§ Provided records
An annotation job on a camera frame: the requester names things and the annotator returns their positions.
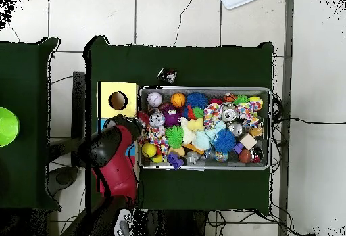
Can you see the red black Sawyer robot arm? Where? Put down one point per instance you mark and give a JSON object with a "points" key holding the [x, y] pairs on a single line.
{"points": [[119, 171]]}

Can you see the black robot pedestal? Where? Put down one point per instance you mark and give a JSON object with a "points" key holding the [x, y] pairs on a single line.
{"points": [[173, 225]]}

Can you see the white foam baseball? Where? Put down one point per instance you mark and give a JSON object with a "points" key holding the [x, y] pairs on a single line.
{"points": [[154, 99]]}

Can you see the green spiky rubber ball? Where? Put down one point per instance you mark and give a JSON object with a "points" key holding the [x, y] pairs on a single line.
{"points": [[174, 136]]}

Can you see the crushed clear plastic bottle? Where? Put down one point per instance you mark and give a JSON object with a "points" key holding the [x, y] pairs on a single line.
{"points": [[156, 119]]}

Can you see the purple spiky monster toy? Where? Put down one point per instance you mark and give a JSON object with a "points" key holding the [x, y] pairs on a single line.
{"points": [[170, 117]]}

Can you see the crushed red black can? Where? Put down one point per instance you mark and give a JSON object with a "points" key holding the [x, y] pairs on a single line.
{"points": [[167, 75]]}

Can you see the blue spiky rubber ball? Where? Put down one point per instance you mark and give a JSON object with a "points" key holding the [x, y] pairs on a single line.
{"points": [[196, 100], [223, 140]]}

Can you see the grey round floor base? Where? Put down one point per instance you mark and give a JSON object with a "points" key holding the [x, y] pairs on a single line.
{"points": [[63, 177]]}

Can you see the crushed silver can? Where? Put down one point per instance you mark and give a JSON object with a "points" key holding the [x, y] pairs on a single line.
{"points": [[229, 113]]}

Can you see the dark green table cloth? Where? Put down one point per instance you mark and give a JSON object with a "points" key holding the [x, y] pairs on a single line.
{"points": [[27, 84], [202, 63]]}

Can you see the orange foam basketball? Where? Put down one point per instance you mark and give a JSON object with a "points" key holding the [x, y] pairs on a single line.
{"points": [[178, 100]]}

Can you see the wooden box with three holes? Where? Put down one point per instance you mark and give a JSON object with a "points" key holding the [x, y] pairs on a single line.
{"points": [[129, 90]]}

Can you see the white tray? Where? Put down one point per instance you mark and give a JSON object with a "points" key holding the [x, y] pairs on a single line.
{"points": [[238, 0]]}

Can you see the colourful paper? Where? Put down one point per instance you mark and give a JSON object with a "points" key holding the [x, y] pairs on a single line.
{"points": [[156, 137]]}

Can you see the lime green bowl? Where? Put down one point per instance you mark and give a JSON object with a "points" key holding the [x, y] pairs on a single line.
{"points": [[8, 126]]}

§ Action item
The whole listing, minus its images, should be repeated exactly.

§ Solution
An annotation job on a camera frame: the requester names things and the annotator returns their positions.
Can you see the red black Sawyer robot arm? Where? Put down one point per instance you mark and give a JSON object with a "points" key holding the [x, y] pairs on a single line.
{"points": [[119, 171]]}

Can you see the black robot pedestal? Where? Put down one point per instance you mark and give a JSON object with a "points" key holding the [x, y] pairs on a single line.
{"points": [[173, 225]]}

Can you see the white foam baseball? Where? Put down one point per instance you mark and give a JSON object with a "points" key holding the [x, y] pairs on a single line.
{"points": [[154, 99]]}

Can you see the green spiky rubber ball? Where? Put down one point per instance you mark and give a JSON object with a "points" key holding the [x, y] pairs on a single line.
{"points": [[174, 136]]}

Can you see the crushed clear plastic bottle? Where? Put down one point per instance you mark and give a JSON object with a "points" key holding the [x, y] pairs on a single line.
{"points": [[156, 119]]}

Can you see the purple spiky monster toy? Where? Put down one point per instance you mark and give a JSON object with a "points" key holding the [x, y] pairs on a single line.
{"points": [[170, 117]]}

Can you see the crushed red black can? Where? Put down one point per instance you mark and give a JSON object with a "points" key holding the [x, y] pairs on a single line.
{"points": [[167, 75]]}

Can you see the blue spiky rubber ball? Where? Put down one point per instance you mark and give a JSON object with a "points" key holding the [x, y] pairs on a single line.
{"points": [[196, 100], [223, 140]]}

Can you see the grey round floor base? Where? Put down one point per instance you mark and give a JSON object with a "points" key holding the [x, y] pairs on a single line.
{"points": [[63, 177]]}

Can you see the crushed silver can? Where? Put down one point per instance you mark and give a JSON object with a "points" key holding the [x, y] pairs on a single line.
{"points": [[229, 113]]}

Can you see the dark green table cloth? Where? Put down one point per instance you mark and give a JSON object with a "points" key holding the [x, y] pairs on a single line.
{"points": [[27, 84], [202, 63]]}

Can you see the orange foam basketball? Where? Put down one point per instance you mark and give a JSON object with a "points" key holding the [x, y] pairs on a single line.
{"points": [[178, 100]]}

Can you see the wooden box with three holes? Where? Put down one point per instance you mark and give a JSON object with a "points" key holding the [x, y] pairs on a single line.
{"points": [[129, 90]]}

Can you see the white tray? Where? Put down one point per instance you mark and give a JSON object with a "points" key holding the [x, y] pairs on a single line.
{"points": [[238, 0]]}

Can you see the colourful paper? Where? Put down one point per instance you mark and give a JSON object with a "points" key holding the [x, y] pairs on a single line.
{"points": [[156, 137]]}

Can you see the lime green bowl? Where? Put down one point per instance you mark and give a JSON object with a "points" key holding the [x, y] pairs on a single line.
{"points": [[8, 126]]}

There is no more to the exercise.